Justin Chambers is vacant in the lead role, and he reminds one of a Chris O'Donnell/Freddie Prinze Jr. hybrid, only with less screen presence. Tim Roth shows up to wear an eyepatch and swing a sword, but I'm fairly certain that his performance here was simply footage from Rob Roy spliced in and made more dingy. Catherine Deneuve plays royalty and if you listen very carefully in one scene you can hear her mutter "Can I please have my check now?" The most entertaining performance comes from lovely young Mena Suvari, basically because she's just awful. Watching her quivery lips trying to spit out the British inflection is like watching a leech on a hot plate. I'm not saying Suvari is a poor actress; I'm just saying I've never seen her give a good performance.
Supporters of this film (perhaps 7 worldwide) may point out the various action sequences as a testament to the film's entertainment value. They'd be wrong, because the action scenes in this film are about as realistic (and exciting) as your average Tom & Jerry cartoon.
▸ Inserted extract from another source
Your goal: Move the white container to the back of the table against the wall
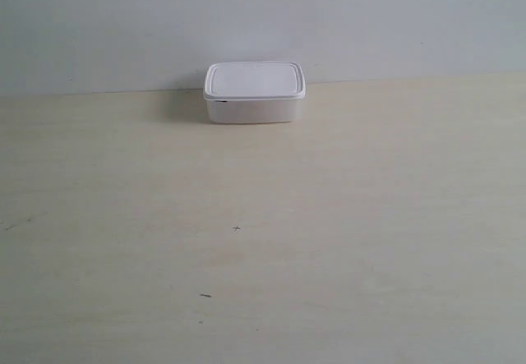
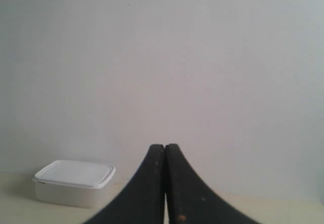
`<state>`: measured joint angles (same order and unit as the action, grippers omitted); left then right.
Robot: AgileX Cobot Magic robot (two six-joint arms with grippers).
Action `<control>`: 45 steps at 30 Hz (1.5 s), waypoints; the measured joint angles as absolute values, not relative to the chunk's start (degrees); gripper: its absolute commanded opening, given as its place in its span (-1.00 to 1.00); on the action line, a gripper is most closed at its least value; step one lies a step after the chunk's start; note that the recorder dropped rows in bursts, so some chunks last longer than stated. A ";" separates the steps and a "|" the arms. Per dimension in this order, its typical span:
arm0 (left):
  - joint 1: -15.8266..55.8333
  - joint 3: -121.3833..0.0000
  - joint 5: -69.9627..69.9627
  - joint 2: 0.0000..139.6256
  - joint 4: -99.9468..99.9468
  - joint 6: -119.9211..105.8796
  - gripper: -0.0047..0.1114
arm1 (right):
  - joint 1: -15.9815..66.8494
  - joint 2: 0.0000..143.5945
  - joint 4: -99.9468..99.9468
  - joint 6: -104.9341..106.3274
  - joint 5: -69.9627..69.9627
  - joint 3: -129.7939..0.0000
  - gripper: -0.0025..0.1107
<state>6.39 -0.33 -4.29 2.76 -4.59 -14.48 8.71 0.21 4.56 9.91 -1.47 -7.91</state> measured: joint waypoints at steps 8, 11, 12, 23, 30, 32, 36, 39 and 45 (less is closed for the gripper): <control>6.39 -0.20 -4.43 2.38 -4.08 -14.48 -0.92 | 8.71 0.31 -2.91 9.91 -2.10 -0.27 -0.96; 6.39 -0.20 -5.55 2.38 -4.08 -14.48 -0.92 | 8.71 0.31 -3.08 9.91 -3.72 -0.27 -0.96; 6.39 -0.20 -6.40 2.38 -4.08 -14.48 -0.92 | 8.71 0.31 -2.74 9.91 -3.87 -0.27 -0.96; 6.39 -0.20 -11.53 2.38 -4.08 -14.48 -0.92 | 8.71 0.31 4.05 9.91 -9.76 -0.27 -0.96; 6.39 -0.20 -13.51 2.38 -4.08 -14.48 -0.92 | 8.71 0.31 4.32 9.91 -10.73 -0.27 -0.96; 6.39 -0.20 -15.42 2.38 -4.08 -14.48 -0.92 | 8.71 0.31 4.32 9.91 -10.73 -0.27 -0.96; 6.39 -0.20 -19.19 2.38 -4.08 -14.48 -0.92 | 8.71 0.31 4.43 9.91 -10.73 -0.27 -0.96; 6.39 -0.20 -20.28 2.38 -4.08 -14.48 -0.92 | 8.71 0.31 4.43 9.91 -10.77 -0.27 -0.96; 6.39 -0.20 -20.94 2.38 -4.08 -14.48 -0.92 | 8.71 0.31 4.43 9.91 -10.86 -0.27 -0.96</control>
Our hero wobbles around on barrels, hangs from the rafters, leaps from horse to horse, swings from massive towers and flops around on the world's stupidest collection of ladders. If the intent of the action scenes were to invoke peals of incredulous laughter, then director Peter Hyams may end up being nominated for his work here. This movie even sinks so low as to blatantly steal that "Indiana Jones slide under the moving car" bit and doesn't even have the brains to make it exciting.
Boasting the silliest opening credits in recent memory and a laundry list of cinematic stupidity, The Musketeer easily ranks among the year's worst movies. Fans of "so bad it's good" filmmaking will have a field day, while everyone else in the room slowly grows retarded.